Cholam - in Tamil this refers to both Maize(commonly referred to as corn and used in bio fuel these days) and sorghum. Sorghum grown as a dry area crop, being hardy and not requiring too much water and was a staple before rice became popular. As people got affluent, sorghum was replaced with rice so much so that today it is mainly used in fodder. More information here.
I first tasted Sorghum Paniyaram, in high school from a friend's lunch box. Soft and fluffy those paniyarams tasted great is all I remember. Got a chance to make them and the taste did not disappoint at all.
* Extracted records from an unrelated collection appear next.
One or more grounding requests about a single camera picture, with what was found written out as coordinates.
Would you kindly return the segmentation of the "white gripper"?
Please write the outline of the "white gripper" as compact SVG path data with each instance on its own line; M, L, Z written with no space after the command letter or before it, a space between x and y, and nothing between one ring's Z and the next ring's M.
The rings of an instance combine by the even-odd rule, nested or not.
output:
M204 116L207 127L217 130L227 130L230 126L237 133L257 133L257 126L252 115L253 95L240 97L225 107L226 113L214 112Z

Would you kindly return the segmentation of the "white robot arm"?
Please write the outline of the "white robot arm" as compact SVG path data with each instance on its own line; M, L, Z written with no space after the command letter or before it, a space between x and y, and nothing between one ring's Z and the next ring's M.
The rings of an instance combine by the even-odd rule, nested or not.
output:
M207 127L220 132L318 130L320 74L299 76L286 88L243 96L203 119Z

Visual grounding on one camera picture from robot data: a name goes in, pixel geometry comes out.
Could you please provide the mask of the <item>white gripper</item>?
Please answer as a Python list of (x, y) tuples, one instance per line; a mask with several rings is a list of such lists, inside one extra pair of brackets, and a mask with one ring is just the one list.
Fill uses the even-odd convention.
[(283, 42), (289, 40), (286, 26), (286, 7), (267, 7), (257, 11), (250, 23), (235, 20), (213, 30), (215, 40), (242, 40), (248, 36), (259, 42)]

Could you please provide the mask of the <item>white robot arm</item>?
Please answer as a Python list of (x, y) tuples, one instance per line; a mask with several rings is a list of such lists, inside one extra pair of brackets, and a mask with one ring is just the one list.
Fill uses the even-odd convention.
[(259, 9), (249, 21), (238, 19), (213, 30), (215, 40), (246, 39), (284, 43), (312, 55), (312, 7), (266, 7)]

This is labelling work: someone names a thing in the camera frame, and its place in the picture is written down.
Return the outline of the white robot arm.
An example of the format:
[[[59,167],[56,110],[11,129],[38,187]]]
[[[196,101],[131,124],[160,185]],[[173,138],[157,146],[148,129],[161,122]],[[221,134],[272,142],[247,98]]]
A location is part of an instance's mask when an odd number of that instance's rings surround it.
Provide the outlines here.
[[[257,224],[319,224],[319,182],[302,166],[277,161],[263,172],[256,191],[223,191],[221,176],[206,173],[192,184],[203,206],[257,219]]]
It was well worth the wait. The rustic taste is fantastic.
A reader of this blog had enquired on this post about making paniyarams. I took a few more pictures to give an idea of how they are made, hoping it will help.
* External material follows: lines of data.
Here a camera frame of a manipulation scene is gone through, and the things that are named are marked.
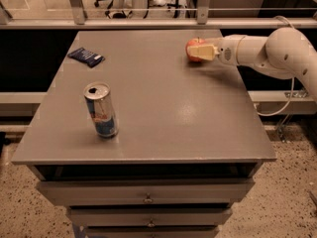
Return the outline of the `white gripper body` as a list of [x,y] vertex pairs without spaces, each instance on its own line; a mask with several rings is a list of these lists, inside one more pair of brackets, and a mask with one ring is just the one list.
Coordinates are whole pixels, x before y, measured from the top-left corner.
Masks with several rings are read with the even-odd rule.
[[229,65],[238,65],[238,46],[244,37],[245,35],[229,35],[222,38],[210,38],[207,40],[207,43],[217,48],[217,57],[220,62]]

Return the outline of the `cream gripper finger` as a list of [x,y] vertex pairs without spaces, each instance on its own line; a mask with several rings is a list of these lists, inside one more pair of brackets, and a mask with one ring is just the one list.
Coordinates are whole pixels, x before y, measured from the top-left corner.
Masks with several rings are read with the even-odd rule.
[[212,44],[202,44],[196,50],[196,56],[201,60],[213,60],[218,55],[218,49]]

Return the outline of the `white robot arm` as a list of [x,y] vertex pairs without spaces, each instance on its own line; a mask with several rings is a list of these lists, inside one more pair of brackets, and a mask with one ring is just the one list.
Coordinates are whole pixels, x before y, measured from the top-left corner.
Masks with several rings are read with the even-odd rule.
[[185,51],[191,60],[218,59],[223,64],[247,66],[274,78],[296,77],[317,102],[317,51],[294,28],[279,28],[268,37],[229,35],[197,43],[190,40]]

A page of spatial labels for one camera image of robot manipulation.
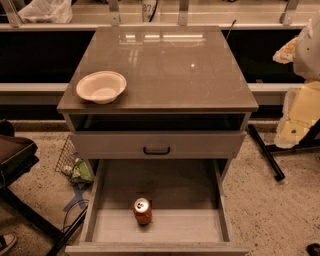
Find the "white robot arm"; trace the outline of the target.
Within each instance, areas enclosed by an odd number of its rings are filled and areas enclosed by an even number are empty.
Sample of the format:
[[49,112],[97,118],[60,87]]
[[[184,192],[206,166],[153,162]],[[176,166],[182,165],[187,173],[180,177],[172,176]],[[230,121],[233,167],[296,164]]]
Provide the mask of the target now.
[[298,145],[320,120],[320,11],[317,11],[299,35],[273,56],[277,63],[293,63],[293,71],[304,79],[298,89],[289,89],[283,105],[274,143],[289,149]]

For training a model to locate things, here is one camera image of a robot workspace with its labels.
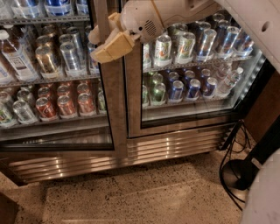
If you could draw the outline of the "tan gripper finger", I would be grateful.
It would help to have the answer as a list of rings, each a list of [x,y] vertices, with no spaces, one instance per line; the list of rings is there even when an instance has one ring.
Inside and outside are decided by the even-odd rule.
[[[105,42],[90,53],[90,56],[101,64],[120,59],[133,50],[139,38],[139,34],[114,29]]]
[[[92,44],[104,45],[109,44],[123,44],[123,30],[120,22],[121,14],[114,12],[108,19],[102,23],[99,23],[89,34],[88,40]]]

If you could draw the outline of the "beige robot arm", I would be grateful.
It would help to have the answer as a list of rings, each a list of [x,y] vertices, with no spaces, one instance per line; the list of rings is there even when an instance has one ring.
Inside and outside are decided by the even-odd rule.
[[[154,35],[179,22],[200,20],[222,7],[262,50],[272,66],[280,69],[279,0],[129,0],[120,13],[104,17],[89,33],[97,45],[93,59],[107,63],[129,54],[139,39],[154,38],[145,25],[153,22]],[[249,189],[241,209],[240,224],[280,224],[280,144],[279,121],[274,121],[259,143],[243,160],[220,164],[220,181],[234,203],[241,201],[230,190],[225,174]]]

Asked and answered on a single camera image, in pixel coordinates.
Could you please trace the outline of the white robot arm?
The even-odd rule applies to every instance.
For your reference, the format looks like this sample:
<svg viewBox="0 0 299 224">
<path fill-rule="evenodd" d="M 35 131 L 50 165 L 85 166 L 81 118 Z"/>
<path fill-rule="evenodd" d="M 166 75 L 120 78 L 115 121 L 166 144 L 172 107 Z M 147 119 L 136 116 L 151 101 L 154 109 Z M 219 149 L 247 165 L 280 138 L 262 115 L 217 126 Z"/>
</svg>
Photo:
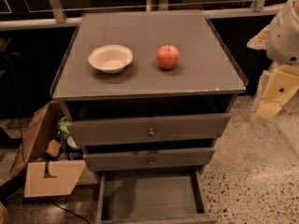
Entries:
<svg viewBox="0 0 299 224">
<path fill-rule="evenodd" d="M 273 119 L 299 90 L 299 0 L 288 0 L 247 47 L 264 49 L 278 65 L 269 73 L 256 111 L 261 119 Z"/>
</svg>

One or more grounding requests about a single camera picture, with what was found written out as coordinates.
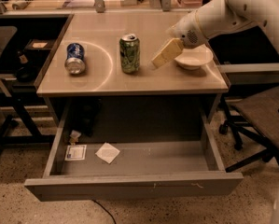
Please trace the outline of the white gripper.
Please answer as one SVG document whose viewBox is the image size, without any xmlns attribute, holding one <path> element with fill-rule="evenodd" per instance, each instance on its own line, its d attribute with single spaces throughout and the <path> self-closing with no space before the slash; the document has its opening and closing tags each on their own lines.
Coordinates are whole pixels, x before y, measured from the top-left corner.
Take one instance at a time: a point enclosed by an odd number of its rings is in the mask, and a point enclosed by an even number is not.
<svg viewBox="0 0 279 224">
<path fill-rule="evenodd" d="M 207 42 L 207 38 L 199 26 L 196 11 L 185 15 L 171 26 L 167 33 L 172 39 L 167 41 L 151 60 L 156 68 L 160 68 L 179 56 L 184 47 L 194 49 Z"/>
</svg>

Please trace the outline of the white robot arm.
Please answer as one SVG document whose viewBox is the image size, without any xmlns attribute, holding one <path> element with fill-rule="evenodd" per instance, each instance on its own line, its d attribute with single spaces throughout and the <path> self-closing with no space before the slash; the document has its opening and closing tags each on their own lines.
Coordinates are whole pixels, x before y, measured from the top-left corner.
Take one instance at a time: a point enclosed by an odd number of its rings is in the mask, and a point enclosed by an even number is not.
<svg viewBox="0 0 279 224">
<path fill-rule="evenodd" d="M 212 0 L 169 28 L 172 39 L 160 49 L 152 63 L 161 67 L 179 56 L 183 49 L 194 49 L 218 35 L 237 33 L 252 26 L 263 31 L 279 54 L 279 0 Z M 279 165 L 279 86 L 251 95 L 235 107 L 256 132 L 235 126 L 230 121 L 226 123 L 265 149 L 227 170 L 231 172 L 271 157 L 276 158 Z"/>
</svg>
Knowing how to make idli batter and having the paniyaram pan handy is all that is required. If you don't know how to make idli batter try an Indian grocery store, a few of them carry ready made batter. The idli rice is different than the rice used for making rice. Most stores label them as such.
If you are interested in buying the pan in the US, search for Aebleskiver Pans.
Link to Amazon through Mahanandi Selections
Idli batter - Traditional
The main ingredients for the batter are rice, urad dal and methi seeds.
1. Idli Rice 6 Cups (depending on the rice the rice to urad dal ratio might change, you arrive at the correct proportion in the second or third usage of the rice)
2. Urad dal 1 Cup
3. 1/2 tbsp methi seeds
4.Salt to taste.
1. Soak overnight and grind to pouring consistency but not watery.
2. Start with methi and urad, grind till it becomes atleast 3 to 4 times in volume, remove to a container. Now grind the rice to cream of wheat consistency.
3. Add salt and mix well.
4. Let it ferment, this will cause the batter to rise.
5. Mix and set it aside for use.
1. 2 Cups Cholam (sorghum)
2. 1 Cup Idli Rice (not required)
3. 1 tbsp Urad dal
Soak the above overnight
4. 3 Red chilies
5. 1 tsp cumin seeds
Grind to idli batter consistency. Add salt and let it ferment for 3-4 hours.
Update: Mom says there is no need to add rice for this recipe
3. Cover with a lid. Let cook for about 2-3 minutes.
5. Remove when it turns golden brown.
Served with tomato/coriander chutney. Coconut chutney works too.